Task details:
Transcribe each record exactly, but omit pictures.

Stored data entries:
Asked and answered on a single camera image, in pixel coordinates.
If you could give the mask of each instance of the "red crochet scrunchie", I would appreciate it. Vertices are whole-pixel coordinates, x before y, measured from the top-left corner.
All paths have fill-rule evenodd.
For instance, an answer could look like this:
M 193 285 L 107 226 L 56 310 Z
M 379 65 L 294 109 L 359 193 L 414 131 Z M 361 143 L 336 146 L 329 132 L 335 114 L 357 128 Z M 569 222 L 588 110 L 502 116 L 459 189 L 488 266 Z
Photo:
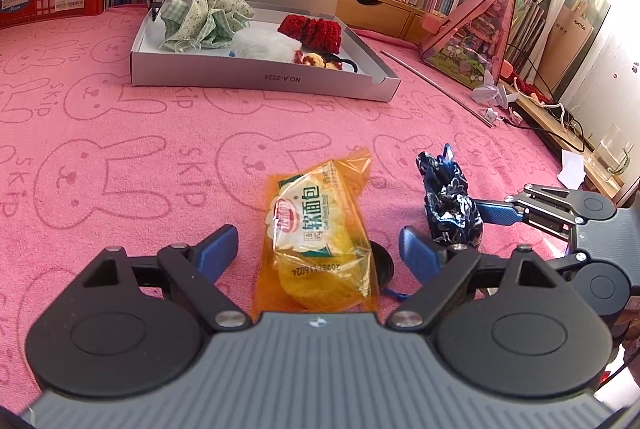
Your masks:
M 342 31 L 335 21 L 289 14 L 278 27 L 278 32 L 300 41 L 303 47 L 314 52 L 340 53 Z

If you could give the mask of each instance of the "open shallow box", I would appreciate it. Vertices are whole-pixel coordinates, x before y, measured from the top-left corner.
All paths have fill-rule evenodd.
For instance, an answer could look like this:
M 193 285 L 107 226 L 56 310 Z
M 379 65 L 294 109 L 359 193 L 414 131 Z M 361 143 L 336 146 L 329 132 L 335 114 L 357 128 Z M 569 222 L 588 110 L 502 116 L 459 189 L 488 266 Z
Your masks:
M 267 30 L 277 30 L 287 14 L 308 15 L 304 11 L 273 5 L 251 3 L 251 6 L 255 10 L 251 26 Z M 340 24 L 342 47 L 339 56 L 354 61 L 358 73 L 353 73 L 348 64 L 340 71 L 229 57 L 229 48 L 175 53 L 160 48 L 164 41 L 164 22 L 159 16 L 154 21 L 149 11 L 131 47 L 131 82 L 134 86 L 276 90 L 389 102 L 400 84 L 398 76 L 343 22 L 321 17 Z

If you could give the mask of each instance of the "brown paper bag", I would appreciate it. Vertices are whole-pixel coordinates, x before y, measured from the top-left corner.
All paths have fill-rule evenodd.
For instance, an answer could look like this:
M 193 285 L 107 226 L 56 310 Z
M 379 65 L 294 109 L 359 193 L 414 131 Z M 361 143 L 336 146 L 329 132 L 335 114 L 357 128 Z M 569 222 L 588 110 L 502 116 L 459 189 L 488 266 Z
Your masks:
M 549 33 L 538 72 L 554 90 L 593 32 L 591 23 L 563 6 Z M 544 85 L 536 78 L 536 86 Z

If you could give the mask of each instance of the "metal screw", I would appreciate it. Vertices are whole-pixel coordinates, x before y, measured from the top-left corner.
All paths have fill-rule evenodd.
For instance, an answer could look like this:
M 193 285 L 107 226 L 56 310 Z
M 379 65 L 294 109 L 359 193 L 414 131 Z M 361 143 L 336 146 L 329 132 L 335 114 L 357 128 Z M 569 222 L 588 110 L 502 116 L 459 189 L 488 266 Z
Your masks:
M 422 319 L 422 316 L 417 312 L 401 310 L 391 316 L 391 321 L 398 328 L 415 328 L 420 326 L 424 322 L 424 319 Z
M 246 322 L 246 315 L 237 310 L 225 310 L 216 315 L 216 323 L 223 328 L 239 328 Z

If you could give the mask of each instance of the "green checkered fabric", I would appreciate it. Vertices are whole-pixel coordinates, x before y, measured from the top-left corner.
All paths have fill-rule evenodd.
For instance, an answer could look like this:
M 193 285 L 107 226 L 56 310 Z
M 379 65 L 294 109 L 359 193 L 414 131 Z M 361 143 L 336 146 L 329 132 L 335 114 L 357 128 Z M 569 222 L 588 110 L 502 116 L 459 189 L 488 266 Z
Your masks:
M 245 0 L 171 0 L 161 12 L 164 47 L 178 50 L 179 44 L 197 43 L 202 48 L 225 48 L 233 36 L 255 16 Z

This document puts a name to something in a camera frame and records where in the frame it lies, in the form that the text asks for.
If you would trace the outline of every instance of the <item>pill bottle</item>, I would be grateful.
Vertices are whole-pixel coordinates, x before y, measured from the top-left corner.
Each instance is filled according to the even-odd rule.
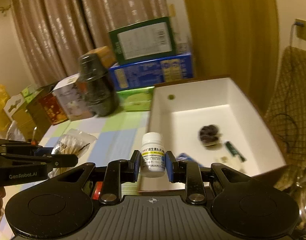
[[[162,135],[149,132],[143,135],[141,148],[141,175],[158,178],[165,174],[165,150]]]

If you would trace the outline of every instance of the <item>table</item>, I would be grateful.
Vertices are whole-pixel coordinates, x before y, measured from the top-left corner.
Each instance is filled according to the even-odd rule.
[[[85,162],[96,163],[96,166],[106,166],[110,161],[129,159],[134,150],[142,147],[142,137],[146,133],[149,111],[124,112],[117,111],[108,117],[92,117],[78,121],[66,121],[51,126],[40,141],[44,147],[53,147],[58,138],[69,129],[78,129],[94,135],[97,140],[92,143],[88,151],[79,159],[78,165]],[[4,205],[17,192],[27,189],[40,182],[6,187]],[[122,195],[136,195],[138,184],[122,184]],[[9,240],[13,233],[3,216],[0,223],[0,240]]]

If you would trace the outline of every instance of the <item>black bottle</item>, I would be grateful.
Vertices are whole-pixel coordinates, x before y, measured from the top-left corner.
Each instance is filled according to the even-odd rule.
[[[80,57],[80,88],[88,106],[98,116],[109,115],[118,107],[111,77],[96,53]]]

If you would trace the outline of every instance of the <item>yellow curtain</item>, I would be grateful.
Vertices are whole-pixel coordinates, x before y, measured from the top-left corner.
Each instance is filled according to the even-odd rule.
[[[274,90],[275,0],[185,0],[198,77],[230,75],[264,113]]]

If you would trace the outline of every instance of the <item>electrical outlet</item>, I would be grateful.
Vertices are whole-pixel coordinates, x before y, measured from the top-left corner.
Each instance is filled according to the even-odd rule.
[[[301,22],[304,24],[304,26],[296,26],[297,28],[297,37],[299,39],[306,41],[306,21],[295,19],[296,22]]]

Exercise answer:
Asked and answered on a single camera image, in pixel coordinates.
If you could give the mask of each instance of the "red crochet scrunchie", I would appreciate it. Vertices are whole-pixel coordinates, x before y, measured from the top-left corner.
All paths have fill-rule evenodd.
For instance, an answer could look like this:
M 193 285 L 107 226 L 56 310 Z
M 379 65 L 294 109 L 359 193 L 414 131 Z M 361 143 L 336 146 L 329 132 L 335 114 L 357 128 Z M 569 222 L 588 110 L 502 116 L 459 189 L 488 266 Z
Photo:
Your masks:
M 342 31 L 335 21 L 289 14 L 278 27 L 278 32 L 300 41 L 303 47 L 314 52 L 340 53 Z

If you could give the mask of each instance of the "open shallow box", I would appreciate it. Vertices are whole-pixel coordinates, x before y, measured from the top-left corner.
All paths have fill-rule evenodd.
For instance, an answer could look like this:
M 193 285 L 107 226 L 56 310 Z
M 379 65 L 294 109 L 359 193 L 414 131 Z M 361 143 L 336 146 L 329 132 L 335 114 L 357 128 Z M 569 222 L 588 110 L 502 116 L 459 189 L 488 266 Z
Your masks:
M 267 30 L 277 30 L 287 14 L 308 15 L 304 11 L 273 5 L 251 3 L 251 6 L 255 10 L 251 26 Z M 340 24 L 342 47 L 339 56 L 354 61 L 358 73 L 353 73 L 348 64 L 340 71 L 229 57 L 229 48 L 175 53 L 160 48 L 164 41 L 164 22 L 159 16 L 154 21 L 149 11 L 131 47 L 131 82 L 134 86 L 276 90 L 389 102 L 400 84 L 398 76 L 343 22 L 321 17 Z

If you could give the mask of each instance of the "brown paper bag", I would appreciate it. Vertices are whole-pixel coordinates, x before y, measured from the top-left corner.
All paths have fill-rule evenodd.
For instance, an answer could look like this:
M 193 285 L 107 226 L 56 310 Z
M 379 65 L 294 109 L 359 193 L 414 131 Z M 361 143 L 336 146 L 329 132 L 335 114 L 357 128 Z M 569 222 L 588 110 L 502 116 L 459 189 L 488 266 Z
Your masks:
M 549 33 L 538 72 L 554 90 L 593 32 L 591 23 L 563 6 Z M 544 85 L 536 78 L 536 86 Z

If you could give the mask of each instance of the "metal screw", I would appreciate it. Vertices are whole-pixel coordinates, x before y, measured from the top-left corner.
All paths have fill-rule evenodd.
For instance, an answer could look like this:
M 193 285 L 107 226 L 56 310 Z
M 379 65 L 294 109 L 359 193 L 414 131 Z M 361 143 L 336 146 L 329 132 L 335 114 L 357 128 Z M 569 222 L 588 110 L 502 116 L 459 189 L 488 266 Z
Your masks:
M 422 319 L 422 316 L 417 312 L 401 310 L 391 316 L 391 321 L 398 328 L 415 328 L 420 326 L 424 322 L 424 319 Z
M 246 322 L 246 315 L 237 310 L 225 310 L 216 315 L 216 323 L 223 328 L 239 328 Z

If you could give the mask of each instance of the "green checkered fabric", I would appreciate it. Vertices are whole-pixel coordinates, x before y, measured from the top-left corner.
All paths have fill-rule evenodd.
For instance, an answer could look like this:
M 193 285 L 107 226 L 56 310 Z
M 379 65 L 294 109 L 359 193 L 414 131 Z M 361 143 L 336 146 L 329 132 L 335 114 L 357 128 Z M 569 222 L 588 110 L 502 116 L 459 189 L 488 266 Z
Your masks:
M 245 0 L 171 0 L 161 12 L 164 47 L 178 50 L 179 44 L 197 43 L 202 48 L 225 48 L 233 36 L 255 16 Z

This document puts a name to something in a camera frame and records where in the frame it lies, in the form that the text asks for.
If you would trace the outline of every instance of the <item>pill bottle</item>, I would be grateful.
Vertices are whole-pixel coordinates, x before y, measured from the top-left corner.
Each instance is filled according to the even-odd rule.
[[[162,135],[149,132],[143,135],[141,148],[141,175],[158,178],[165,174],[165,150]]]

If you would trace the outline of every instance of the <item>table</item>, I would be grateful.
Vertices are whole-pixel coordinates, x before y, measured from the top-left corner.
Each instance is filled according to the even-odd rule.
[[[85,162],[96,163],[96,166],[106,166],[110,161],[129,159],[134,150],[142,147],[142,137],[146,133],[149,111],[124,112],[117,111],[108,117],[92,117],[78,121],[66,121],[51,126],[40,141],[44,147],[53,147],[58,138],[69,129],[78,129],[94,135],[97,140],[92,143],[88,151],[79,159],[78,165]],[[4,205],[17,192],[27,189],[40,182],[6,187]],[[122,195],[136,195],[138,184],[122,184]],[[9,240],[13,233],[3,216],[0,223],[0,240]]]

If you would trace the outline of every instance of the <item>black bottle</item>, I would be grateful.
Vertices are whole-pixel coordinates, x before y, measured from the top-left corner.
Each instance is filled according to the even-odd rule.
[[[80,57],[80,88],[88,106],[98,116],[109,115],[118,107],[111,77],[96,53]]]

If you would trace the outline of every instance of the <item>yellow curtain</item>, I would be grateful.
Vertices are whole-pixel coordinates, x before y, measured from the top-left corner.
Each instance is filled according to the even-odd rule.
[[[274,90],[275,0],[185,0],[198,77],[230,75],[264,113]]]

If you would trace the outline of every instance of the <item>electrical outlet</item>, I would be grateful.
Vertices are whole-pixel coordinates, x before y, measured from the top-left corner.
Each instance is filled according to the even-odd rule.
[[[301,22],[304,24],[304,26],[296,26],[297,28],[297,37],[299,39],[306,41],[306,21],[295,19],[296,22]]]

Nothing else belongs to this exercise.